What this task involves = Print exactly, and only, the lines from the one that has "the white cardboard" through the end of the material below, with both ends included and the pictures omitted.

Supplied data =
* * * * * * * * *

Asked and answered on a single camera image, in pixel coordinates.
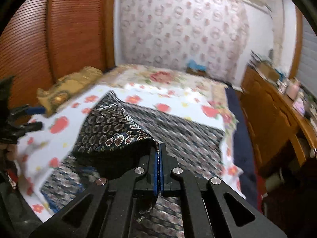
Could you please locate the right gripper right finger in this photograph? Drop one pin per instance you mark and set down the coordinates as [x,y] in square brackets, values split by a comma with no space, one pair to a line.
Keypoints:
[209,207]

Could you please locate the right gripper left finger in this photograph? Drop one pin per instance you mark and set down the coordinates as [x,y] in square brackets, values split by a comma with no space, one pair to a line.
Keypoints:
[108,207]

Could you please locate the navy circle-patterned garment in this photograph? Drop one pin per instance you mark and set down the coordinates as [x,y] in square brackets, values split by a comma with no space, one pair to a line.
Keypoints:
[113,138]

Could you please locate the left hand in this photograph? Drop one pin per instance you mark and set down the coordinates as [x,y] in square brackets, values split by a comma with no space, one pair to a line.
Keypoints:
[8,151]

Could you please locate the white strawberry blanket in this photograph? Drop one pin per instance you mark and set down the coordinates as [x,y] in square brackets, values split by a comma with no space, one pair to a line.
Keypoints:
[54,164]

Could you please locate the wooden dresser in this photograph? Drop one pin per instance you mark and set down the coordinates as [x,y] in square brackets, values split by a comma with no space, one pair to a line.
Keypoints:
[280,136]

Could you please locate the floral bed sheet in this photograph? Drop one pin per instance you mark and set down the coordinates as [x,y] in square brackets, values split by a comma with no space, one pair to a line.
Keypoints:
[213,91]

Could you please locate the brown louvered wardrobe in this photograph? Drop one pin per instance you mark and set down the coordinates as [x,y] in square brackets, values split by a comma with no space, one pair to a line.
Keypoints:
[48,39]

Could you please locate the clutter on dresser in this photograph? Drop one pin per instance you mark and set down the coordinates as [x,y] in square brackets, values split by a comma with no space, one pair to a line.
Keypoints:
[303,101]

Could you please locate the grey window blind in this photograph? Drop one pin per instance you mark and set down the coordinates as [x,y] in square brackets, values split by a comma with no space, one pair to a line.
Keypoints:
[307,70]

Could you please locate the pink circle-patterned curtain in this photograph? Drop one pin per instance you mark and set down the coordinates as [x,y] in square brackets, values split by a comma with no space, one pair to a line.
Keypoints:
[172,33]

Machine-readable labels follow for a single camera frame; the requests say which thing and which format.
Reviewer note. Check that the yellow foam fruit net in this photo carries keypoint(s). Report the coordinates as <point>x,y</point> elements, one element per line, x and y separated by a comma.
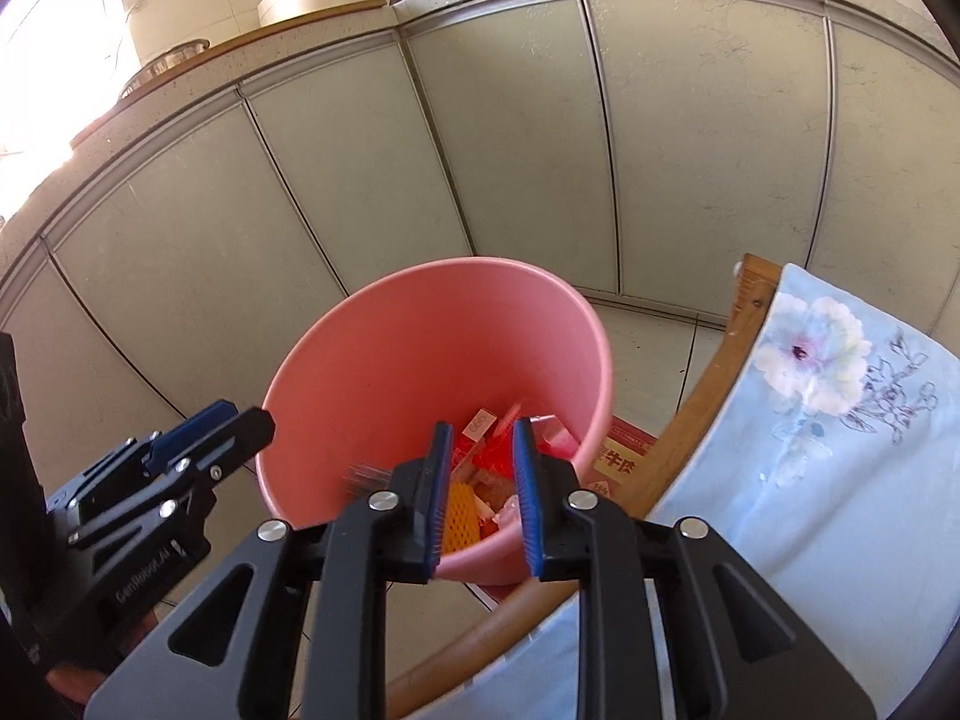
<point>461,527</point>

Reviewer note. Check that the steel bowl on counter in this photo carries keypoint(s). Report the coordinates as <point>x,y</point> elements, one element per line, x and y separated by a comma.
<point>172,58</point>

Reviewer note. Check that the clear plastic wrapper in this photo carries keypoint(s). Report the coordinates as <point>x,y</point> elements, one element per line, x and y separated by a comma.
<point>499,503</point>

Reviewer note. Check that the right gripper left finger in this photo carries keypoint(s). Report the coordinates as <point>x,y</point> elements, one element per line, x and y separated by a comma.
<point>390,535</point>

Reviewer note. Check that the red cardboard box under bucket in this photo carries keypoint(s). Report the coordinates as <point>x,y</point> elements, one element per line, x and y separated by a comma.
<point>622,454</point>

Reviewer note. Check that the light blue floral tablecloth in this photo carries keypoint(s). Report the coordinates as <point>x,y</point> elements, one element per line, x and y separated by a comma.
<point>804,563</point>

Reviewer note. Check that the wooden table edge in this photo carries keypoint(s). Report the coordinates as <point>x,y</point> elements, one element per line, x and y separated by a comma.
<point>527,607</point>

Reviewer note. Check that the red white toothpaste box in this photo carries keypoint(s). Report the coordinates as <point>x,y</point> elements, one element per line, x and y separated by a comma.
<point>485,445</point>

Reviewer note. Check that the grey kitchen cabinets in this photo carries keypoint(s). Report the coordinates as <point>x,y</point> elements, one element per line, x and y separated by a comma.
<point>636,148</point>

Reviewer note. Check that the person's left hand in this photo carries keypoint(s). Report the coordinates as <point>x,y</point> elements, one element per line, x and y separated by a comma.
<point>76,684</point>

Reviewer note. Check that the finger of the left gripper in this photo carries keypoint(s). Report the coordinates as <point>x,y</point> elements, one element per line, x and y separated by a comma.
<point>206,464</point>
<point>136,463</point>

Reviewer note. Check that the steel wool scrubber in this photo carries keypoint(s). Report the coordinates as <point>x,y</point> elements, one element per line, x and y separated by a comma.
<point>361,481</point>

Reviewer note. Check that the red white tissue pack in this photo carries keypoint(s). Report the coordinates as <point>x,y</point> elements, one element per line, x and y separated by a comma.
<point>553,438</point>

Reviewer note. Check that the pink plastic trash bucket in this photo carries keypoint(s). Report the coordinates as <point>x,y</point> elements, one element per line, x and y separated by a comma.
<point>436,342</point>

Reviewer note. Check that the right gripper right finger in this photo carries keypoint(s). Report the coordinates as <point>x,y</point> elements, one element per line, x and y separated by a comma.
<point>574,535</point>

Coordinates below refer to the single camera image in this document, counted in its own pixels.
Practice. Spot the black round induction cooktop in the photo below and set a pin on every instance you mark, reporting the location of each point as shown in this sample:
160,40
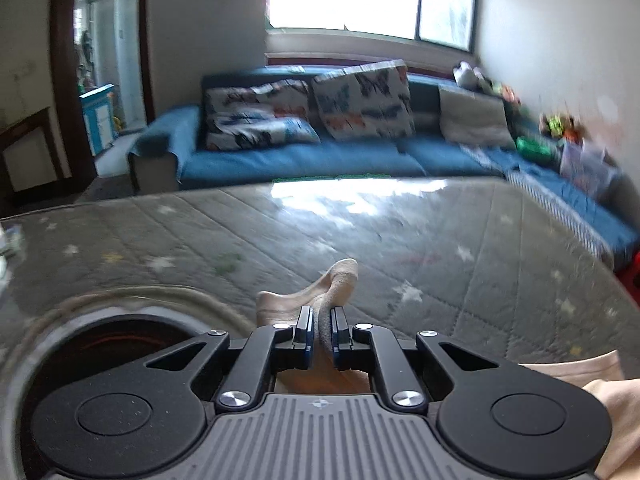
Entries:
42,353

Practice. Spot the blue corner sofa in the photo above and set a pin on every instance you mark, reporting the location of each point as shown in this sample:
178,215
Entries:
170,155

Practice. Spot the clear plastic storage box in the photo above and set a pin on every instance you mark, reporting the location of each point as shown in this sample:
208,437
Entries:
588,171

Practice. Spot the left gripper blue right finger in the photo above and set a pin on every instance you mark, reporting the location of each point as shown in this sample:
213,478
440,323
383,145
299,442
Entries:
341,339

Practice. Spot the small butterfly cushion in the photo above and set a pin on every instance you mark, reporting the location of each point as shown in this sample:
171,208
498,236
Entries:
239,119

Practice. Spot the large butterfly cushion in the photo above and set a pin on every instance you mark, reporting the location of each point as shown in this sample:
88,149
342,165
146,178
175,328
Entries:
366,101

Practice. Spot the dark wooden door frame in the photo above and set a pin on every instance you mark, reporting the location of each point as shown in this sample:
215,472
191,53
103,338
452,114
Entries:
62,59

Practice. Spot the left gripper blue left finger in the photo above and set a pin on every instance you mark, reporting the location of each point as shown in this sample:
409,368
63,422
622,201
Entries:
303,339

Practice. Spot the brown plush toys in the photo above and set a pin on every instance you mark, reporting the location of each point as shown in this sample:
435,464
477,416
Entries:
561,127

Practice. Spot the green plastic bowl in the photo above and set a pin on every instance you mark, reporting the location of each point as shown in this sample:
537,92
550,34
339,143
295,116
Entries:
533,151

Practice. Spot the panda plush toy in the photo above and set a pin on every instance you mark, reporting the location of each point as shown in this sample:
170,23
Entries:
470,78

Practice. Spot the blue cabinet in doorway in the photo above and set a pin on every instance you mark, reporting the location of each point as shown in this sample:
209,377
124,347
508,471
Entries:
97,108

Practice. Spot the red plastic stool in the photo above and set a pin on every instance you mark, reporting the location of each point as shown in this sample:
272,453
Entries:
629,277

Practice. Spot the cream beige garment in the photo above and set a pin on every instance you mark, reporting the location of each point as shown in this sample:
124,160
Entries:
510,421

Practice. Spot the grey plain cushion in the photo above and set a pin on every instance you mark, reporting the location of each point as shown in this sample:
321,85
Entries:
473,119

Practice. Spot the colourful toys on sofa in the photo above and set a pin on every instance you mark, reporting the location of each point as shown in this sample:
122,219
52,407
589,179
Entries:
506,93

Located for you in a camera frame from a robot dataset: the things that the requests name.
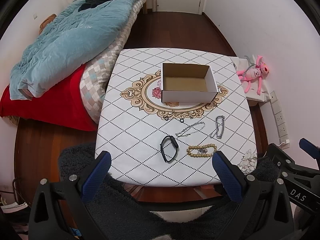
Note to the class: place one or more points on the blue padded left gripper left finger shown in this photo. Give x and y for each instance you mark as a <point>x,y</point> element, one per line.
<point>46,217</point>

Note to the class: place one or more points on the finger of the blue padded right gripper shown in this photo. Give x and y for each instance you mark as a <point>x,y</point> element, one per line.
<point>302,183</point>
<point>309,148</point>

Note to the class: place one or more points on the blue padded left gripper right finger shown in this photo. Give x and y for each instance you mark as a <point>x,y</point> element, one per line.
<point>263,210</point>

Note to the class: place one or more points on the black smart band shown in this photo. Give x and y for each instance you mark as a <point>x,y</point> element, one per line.
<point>169,149</point>

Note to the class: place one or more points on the dark fuzzy seat cover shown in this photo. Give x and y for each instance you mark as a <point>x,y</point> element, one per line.
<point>119,215</point>

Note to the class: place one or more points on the pink panther plush toy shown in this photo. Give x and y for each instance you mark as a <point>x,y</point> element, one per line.
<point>255,71</point>

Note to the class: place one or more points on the red blanket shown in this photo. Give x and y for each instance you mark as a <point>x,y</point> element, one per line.
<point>60,105</point>

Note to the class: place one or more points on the white patterned tablecloth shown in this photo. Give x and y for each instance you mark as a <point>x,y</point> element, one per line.
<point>134,121</point>

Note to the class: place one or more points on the checkered bed sheet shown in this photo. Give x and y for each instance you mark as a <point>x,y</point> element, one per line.
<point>98,71</point>

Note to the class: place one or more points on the white cardboard box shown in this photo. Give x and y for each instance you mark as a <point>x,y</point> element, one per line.
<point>187,83</point>

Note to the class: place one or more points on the light blue duvet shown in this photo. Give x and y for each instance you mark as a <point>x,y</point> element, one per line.
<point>72,39</point>

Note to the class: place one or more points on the brown plush toy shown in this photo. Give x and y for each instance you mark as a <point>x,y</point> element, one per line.
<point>48,20</point>

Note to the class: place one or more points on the white wall power strip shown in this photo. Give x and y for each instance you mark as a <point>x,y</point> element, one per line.
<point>284,141</point>

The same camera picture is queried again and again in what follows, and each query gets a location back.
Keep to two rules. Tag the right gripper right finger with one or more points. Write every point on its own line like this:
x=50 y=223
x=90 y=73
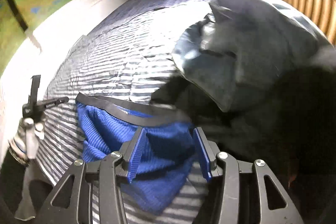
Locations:
x=206 y=157

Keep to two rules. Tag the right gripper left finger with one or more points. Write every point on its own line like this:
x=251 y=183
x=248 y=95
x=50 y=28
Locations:
x=132 y=152

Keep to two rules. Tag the blue striped boxer shorts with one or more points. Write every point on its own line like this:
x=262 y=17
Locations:
x=168 y=147

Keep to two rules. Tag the gloved left hand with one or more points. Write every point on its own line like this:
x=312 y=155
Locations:
x=25 y=144

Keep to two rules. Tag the dark teal garment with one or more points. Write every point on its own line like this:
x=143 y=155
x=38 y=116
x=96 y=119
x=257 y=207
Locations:
x=252 y=68

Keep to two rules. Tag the striped grey blue quilt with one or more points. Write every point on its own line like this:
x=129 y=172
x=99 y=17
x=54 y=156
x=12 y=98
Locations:
x=127 y=57

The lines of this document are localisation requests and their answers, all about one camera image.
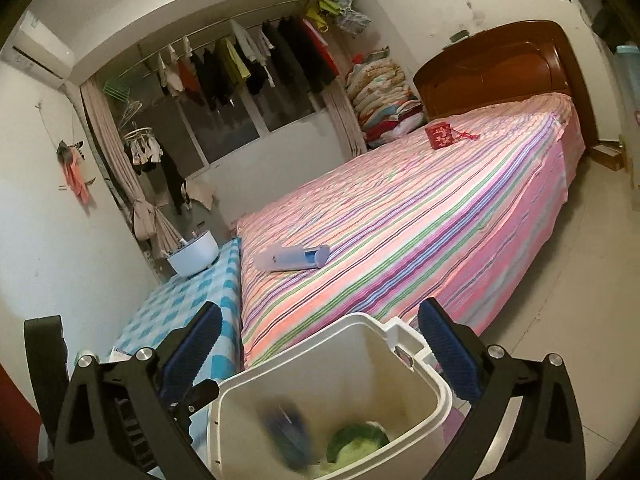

* * * * * * * * *

Your solution =
Note to the class: place one or more points on the white cardboard box shown in this photo. Give x and y for each instance you mark as a <point>x,y</point> element, one per line.
<point>187,83</point>

Note to the class: place one or more points on the light blue duvet shown in this photo. Give x and y for each instance you mark as a <point>x,y</point> element, one per line.
<point>72,39</point>

Note to the class: place one or more points on the brown plush toy shown in this photo. Give x and y for each instance you mark as a <point>x,y</point> element, one per line.
<point>48,20</point>

Note to the class: place one or more points on the white wall power strip shown in this photo. Give x and y for each instance you mark as a <point>x,y</point> element, one per line.
<point>284,141</point>

The same camera picture is queried again and again in what follows, and each query gets a location back.
Keep to two rules. Tag the right gripper right finger with one or more points. Write every point on its own line like this:
x=50 y=223
x=90 y=73
Locations:
x=206 y=157

Keep to two rules. Tag the right gripper left finger with one or more points. Write every point on its own line like this:
x=251 y=183
x=248 y=95
x=50 y=28
Locations:
x=132 y=152

Keep to two rules. Tag the blue striped boxer shorts with one or more points. Write every point on its own line like this:
x=262 y=17
Locations:
x=168 y=147

Keep to two rules. Tag the gloved left hand with one or more points. Write every point on its own line like this:
x=312 y=155
Locations:
x=25 y=144

Keep to two rules. Tag the dark teal garment with one or more points. Write every point on its own line like this:
x=143 y=155
x=38 y=116
x=96 y=119
x=257 y=207
Locations:
x=252 y=68

Keep to two rules. Tag the striped grey blue quilt with one or more points. Write every point on its own line like this:
x=129 y=172
x=99 y=17
x=54 y=156
x=12 y=98
Locations:
x=127 y=57

The lines of this document are localisation requests and their answers, all about one camera image.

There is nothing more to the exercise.